There can be no doubt that central bank stimulus will play an important role in the recovery of the global economy from the carnage inflicted by the on-going pandemic and the actions taken by governments to combat its spread.
With such a disparate set of member nations the Eurozone was always going to struggle more than most to reach the compromise required to make this happen. But compromise they did in July 2020 with the announcement of a €750 billion rescue package which, for the first time in the bloc’s history, relied upon common debt issuance to fund the loans and grants up to 30% of which would focus on tackling climate change. For many this is a pivotal moment for Europe. The sums involved, although impressive, are all but what is becoming a standard response to the crisis. What is more significant is the shift toward a more cohesive fiscal regime, the absence of which has often been viewed as the area’s Achille’s heal. The move should not be viewed as the first step towards a common fiscal policy but a signal that the EU is willing to act together where the circumstances dictate. This goes some way to silence critics of the regime who view the weakness of peripheral European economies as the obstacle in the way of the long-term future of the Eurozone.

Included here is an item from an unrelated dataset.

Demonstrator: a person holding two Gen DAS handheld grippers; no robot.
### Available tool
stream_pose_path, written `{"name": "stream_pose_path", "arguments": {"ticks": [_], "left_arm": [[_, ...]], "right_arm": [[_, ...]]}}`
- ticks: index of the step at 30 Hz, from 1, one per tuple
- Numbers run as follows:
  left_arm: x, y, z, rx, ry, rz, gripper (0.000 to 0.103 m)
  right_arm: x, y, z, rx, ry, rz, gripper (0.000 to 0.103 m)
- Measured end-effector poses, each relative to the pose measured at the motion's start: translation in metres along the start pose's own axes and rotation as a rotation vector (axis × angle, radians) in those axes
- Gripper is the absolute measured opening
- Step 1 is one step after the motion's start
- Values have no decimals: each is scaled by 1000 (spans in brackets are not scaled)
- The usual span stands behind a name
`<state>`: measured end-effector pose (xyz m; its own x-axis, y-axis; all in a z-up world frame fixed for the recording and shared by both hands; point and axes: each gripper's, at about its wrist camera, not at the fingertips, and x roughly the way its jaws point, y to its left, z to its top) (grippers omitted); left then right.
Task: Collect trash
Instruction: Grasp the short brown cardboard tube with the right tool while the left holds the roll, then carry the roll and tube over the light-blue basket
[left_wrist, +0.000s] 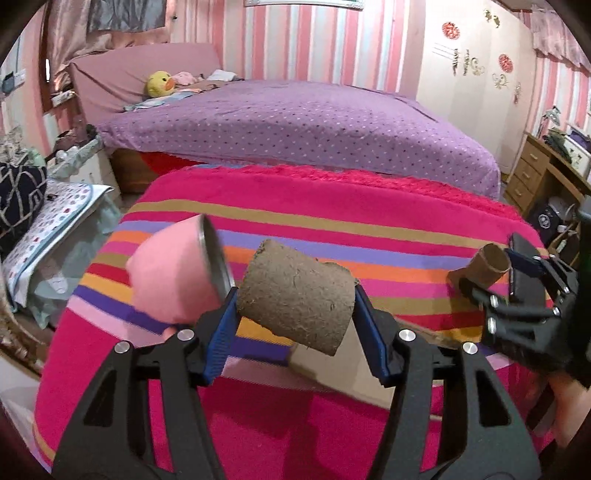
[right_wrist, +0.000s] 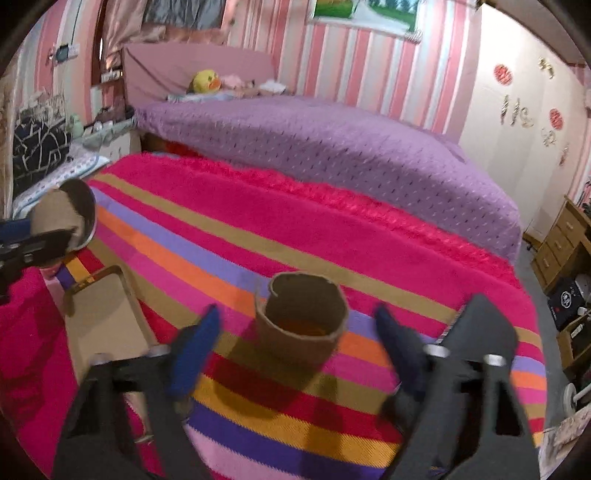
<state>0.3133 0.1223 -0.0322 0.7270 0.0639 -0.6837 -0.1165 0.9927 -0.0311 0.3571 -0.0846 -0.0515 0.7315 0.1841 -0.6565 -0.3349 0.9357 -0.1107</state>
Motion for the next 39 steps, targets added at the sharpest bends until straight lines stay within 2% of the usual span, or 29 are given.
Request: {"name": "stream_pose_path", "arguments": {"ticks": [1, 2, 3, 9, 14, 20, 25, 32, 39], "left_arm": [[-1, 1, -1, -5, 3, 3, 59], [-3, 1, -3, -12, 4, 2, 59], [-4, 3, -4, -15, 3, 3, 59], [-17, 3, -12, -22, -6, 7, 59], [-40, -8, -21, -17, -39, -7, 59], [-74, -41, -42, 2, -61, -39, 59], [-104, -78, -74, 33, -87, -70, 59], [-132, -115, -110, 70, -93, -89, 59], [-156, -153, -122, 95, -119, -78, 59]], "right_arm": [[6, -3, 0, 14, 19, 20, 51], [7, -5, -1, 24, 25, 39, 45], [6, -8, -2, 33, 19, 46, 44], [-31, -20, -18, 53, -44, 46, 44], [-78, -31, -43, 88, -73, 44, 44], [-148, -44, -78, 96, -110, -12, 44], [-195, -61, -113, 115, -123, -65, 44], [-231, -83, -153, 147, -140, -94, 44], [-247, -117, -183, 188, -153, -100, 44]]}}
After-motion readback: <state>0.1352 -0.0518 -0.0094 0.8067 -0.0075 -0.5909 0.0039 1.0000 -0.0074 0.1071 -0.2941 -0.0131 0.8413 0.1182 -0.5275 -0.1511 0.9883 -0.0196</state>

The inability of authorities in the US to control the progress of the virus, as well as the continued deterioration of the country’s relationship with China with tit for tat consulate closures put a lid on any further strong equity returns. The second quarter earnings season got well underway during the month and, although unremittingly bleak for many, the bar has clearly been substantially lowered ensuring the fallout was more limited than would have been the case had such poor performance come out of the blue.